---- Source data
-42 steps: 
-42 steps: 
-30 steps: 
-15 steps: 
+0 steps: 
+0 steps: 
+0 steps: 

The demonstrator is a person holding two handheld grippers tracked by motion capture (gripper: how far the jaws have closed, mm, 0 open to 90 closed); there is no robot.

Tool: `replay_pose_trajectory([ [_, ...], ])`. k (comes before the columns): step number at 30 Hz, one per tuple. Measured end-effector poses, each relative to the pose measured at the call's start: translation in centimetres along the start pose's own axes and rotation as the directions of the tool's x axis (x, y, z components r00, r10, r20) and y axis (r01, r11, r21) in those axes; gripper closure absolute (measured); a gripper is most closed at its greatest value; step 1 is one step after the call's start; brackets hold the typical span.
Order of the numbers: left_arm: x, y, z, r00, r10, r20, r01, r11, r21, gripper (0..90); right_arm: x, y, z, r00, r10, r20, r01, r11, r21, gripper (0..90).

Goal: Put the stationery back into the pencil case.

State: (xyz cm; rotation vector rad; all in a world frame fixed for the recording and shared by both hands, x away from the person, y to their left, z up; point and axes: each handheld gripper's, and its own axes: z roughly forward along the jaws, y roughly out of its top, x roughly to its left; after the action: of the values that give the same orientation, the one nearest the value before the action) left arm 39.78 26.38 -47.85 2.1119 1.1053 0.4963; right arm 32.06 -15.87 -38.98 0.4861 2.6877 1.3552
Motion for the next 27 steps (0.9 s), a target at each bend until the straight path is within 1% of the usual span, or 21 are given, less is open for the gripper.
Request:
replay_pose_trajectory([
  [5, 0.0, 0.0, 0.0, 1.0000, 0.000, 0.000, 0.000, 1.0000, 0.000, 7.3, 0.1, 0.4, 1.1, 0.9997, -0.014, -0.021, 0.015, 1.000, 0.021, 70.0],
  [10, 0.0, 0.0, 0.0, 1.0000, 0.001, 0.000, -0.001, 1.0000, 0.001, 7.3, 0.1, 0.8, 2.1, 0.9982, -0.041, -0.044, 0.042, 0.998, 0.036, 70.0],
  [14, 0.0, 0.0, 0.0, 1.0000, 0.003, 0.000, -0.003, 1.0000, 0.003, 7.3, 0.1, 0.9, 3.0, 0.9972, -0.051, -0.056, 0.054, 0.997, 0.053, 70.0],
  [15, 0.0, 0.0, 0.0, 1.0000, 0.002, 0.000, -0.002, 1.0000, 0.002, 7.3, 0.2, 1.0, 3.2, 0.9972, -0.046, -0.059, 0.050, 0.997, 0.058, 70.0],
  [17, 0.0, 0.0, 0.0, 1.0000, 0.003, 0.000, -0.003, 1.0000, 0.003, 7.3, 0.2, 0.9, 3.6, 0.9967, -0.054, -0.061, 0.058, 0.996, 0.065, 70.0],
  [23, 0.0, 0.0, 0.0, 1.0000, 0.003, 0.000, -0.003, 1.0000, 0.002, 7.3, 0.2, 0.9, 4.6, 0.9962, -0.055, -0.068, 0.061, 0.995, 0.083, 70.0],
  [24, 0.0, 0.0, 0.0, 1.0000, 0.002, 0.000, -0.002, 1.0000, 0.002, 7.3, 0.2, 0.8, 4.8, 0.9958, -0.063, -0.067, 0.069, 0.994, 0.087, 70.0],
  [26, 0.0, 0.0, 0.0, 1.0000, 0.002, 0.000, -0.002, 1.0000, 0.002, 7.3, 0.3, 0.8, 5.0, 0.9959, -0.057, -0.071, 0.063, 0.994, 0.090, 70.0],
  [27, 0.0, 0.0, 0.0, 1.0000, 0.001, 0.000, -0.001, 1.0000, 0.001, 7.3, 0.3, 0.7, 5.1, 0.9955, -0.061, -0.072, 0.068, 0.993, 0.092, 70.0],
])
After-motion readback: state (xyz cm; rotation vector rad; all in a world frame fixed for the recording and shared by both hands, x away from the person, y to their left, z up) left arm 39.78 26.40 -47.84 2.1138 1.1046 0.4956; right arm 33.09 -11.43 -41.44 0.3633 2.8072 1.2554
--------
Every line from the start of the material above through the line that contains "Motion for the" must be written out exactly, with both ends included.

-42 steps: 
-42 steps: 
-30 steps: 
-15 steps: 
+0 steps: 
+0 steps: 
+0 steps: 

The demonstrator is a person holding two handheld grippers tracked by motion capture (gripper: how far the jaws have closed, mm, 0 open to 90 closed); there is no robot.

Tool: `replay_pose_trajectory([ [_, ...], ])`. k (comes before the columns): step number at 30 Hz, one per tuple. Measured end-effector poses, each relative to the pose measured at the call's start: translation in centimetres along the start pose's own axes and rotation as the directions of the tool's x axis (x, y, z components r00, r10, r20) and y axis (r01, r11, r21) in those axes; gripper closure absolute (measured); a gripper is most closed at its greatest value; step 1 is one step after the call's start; brackets hold the typical span.
Order of the numbers: left_arm: x, y, z, r00, r10, r20, r01, r11, r21, gripper (0..90); right_arm: x, y, z, r00, r10, r20, r01, r11, r21, gripper (0..90).

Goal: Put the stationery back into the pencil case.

State: (xyz cm; rotation vector rad; all in a world frame fixed for the recording and shared by both hands, x away from the person, y to their left, z up; point and axes: each handheld gripper's, and its own axes: z roughly forward along the jaws, y roughly out of its top, x roughly to its left; after the action: of the values that give the same orientation, the one nearest the value before the action) left arm 39.78 26.38 -47.85 2.1119 1.1053 0.4963; right arm 32.06 -15.87 -38.98 0.4861 2.6877 1.3552
Motion for the next 27 steps (0.9 s), a target at each bend until the straight path is within 1% of the usual span, or 21 are given, less is open for the gripper.

The answer has been fully written out.